*PROBLEM REQUIREMENTS:* Review the listing and copy each line that holds the word "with".
[[ ENTRIES SUPPLIED, beginning ]]
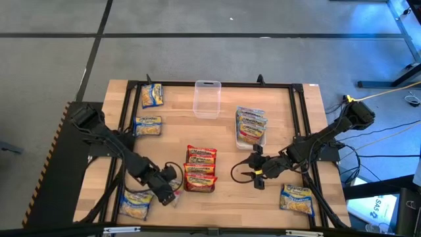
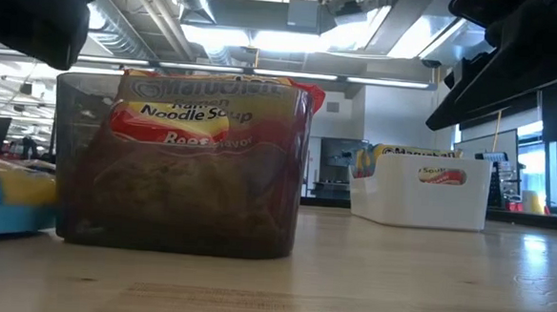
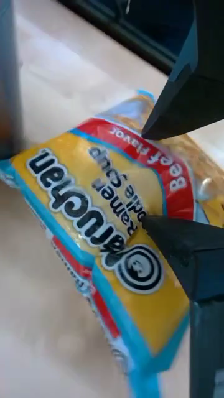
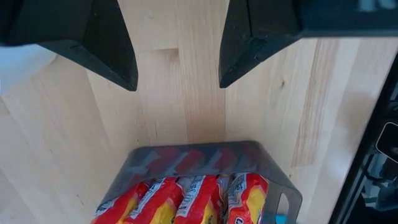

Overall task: Sort Maruchan noodles
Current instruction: Put the light blue noodle pack into the white bin

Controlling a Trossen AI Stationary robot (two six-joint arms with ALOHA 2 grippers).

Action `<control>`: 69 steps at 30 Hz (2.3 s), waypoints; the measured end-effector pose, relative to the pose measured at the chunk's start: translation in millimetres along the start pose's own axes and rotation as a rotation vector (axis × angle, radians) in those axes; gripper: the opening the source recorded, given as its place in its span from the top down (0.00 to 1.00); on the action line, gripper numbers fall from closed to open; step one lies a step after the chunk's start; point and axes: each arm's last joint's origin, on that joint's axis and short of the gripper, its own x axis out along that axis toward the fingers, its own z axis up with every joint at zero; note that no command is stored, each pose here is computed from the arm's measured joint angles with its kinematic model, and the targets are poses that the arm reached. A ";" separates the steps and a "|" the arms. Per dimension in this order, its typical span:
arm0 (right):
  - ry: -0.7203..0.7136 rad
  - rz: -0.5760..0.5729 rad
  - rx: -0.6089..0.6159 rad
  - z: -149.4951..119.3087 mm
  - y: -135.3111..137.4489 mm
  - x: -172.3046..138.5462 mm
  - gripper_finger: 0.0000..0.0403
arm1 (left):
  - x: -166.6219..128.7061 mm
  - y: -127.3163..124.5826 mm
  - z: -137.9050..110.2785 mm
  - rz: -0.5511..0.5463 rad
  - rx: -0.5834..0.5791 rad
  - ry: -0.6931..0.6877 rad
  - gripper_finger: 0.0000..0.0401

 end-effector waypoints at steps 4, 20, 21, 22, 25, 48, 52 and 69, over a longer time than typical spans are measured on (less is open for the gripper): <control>-0.002 0.008 0.001 0.3 0.6 -0.1 0.51 | 12.5 -11.5 -2.6 -0.094 0.014 0.004 0.48; -0.151 0.262 -0.058 -8.7 61.8 32.3 0.51 | -1.7 -48.7 2.8 -0.232 0.111 -0.260 0.48; -0.155 0.269 -0.069 -8.5 66.4 38.2 0.51 | -2.1 -49.2 1.5 -0.230 0.113 -0.275 0.48; -0.154 0.274 -0.080 -8.5 72.0 44.6 0.51 | -2.3 -49.4 0.0 -0.227 0.116 -0.285 0.48; -0.141 0.257 -0.110 -6.0 86.1 66.0 0.51 | -2.5 -49.8 -3.8 -0.226 0.125 -0.288 0.48; 0.010 -0.130 -0.226 30.5 70.1 137.3 0.51 | 26.7 -48.5 -50.1 -0.183 0.045 -0.162 0.48; 0.093 -0.082 -0.213 30.8 80.2 106.6 0.51 | 43.2 -51.8 -44.4 -0.209 0.080 -0.180 0.48; 0.058 0.133 0.169 3.0 87.7 50.3 0.51 | 60.0 -90.8 22.2 -0.269 0.227 -0.403 0.48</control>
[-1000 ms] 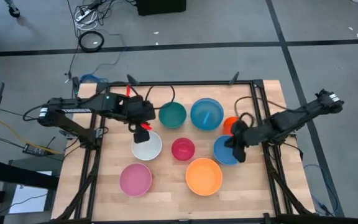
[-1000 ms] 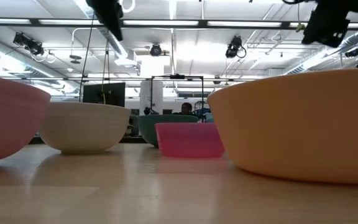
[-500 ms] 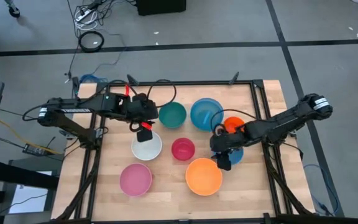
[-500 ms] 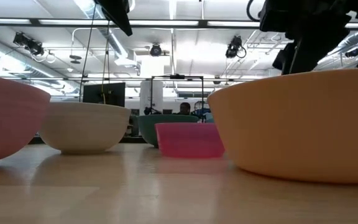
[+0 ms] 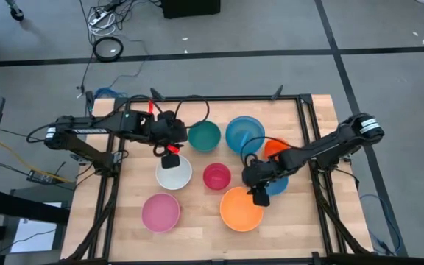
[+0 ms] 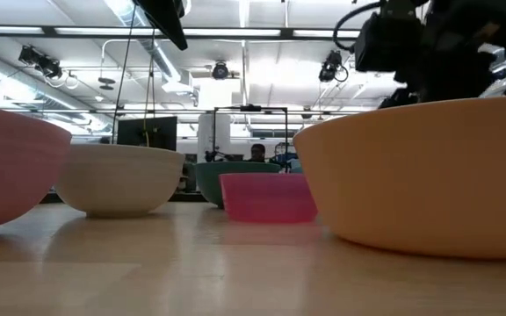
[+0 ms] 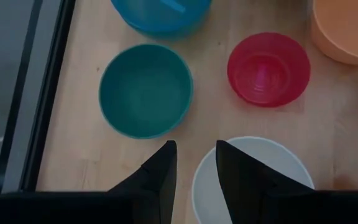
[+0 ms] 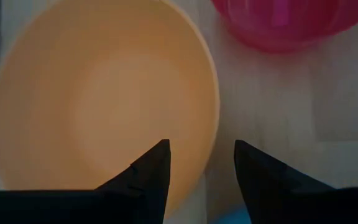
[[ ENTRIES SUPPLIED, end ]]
*ANSWER TO THIS PROBLEM:*
Controlling a Trossen AI Stationary robot (two six-joint arms with ALOHA 2 grippers).
Action `<control>`: 69 steps at 30 Hz (2.3 s), waypoints; the measured end-effector pose, relative to the pose measured at the chunk's start: translation in millimetres along the start pose's own axes and rotation as a rotation vector (axis × angle, radians) in those axes; gripper: the opening the source recorded, given as its place in its span from the top down (0.00 to 1.00); on the action line, gripper numbers fall from closed to open; step one lies a step after the chunk's start; point and axes: each arm's last joint's origin, on that joint's axis and short of the gripper, its own x axis out along that axis toward the fingers, its own z axis up with every joint at zero; note that no command is stored, each pose here is computed from the arm's measured joint angles with its kinematic model, and the targets are poses that the arm reached. A ";" separates the steps and a "|" the arms. Per dimension in this order, its typical span:

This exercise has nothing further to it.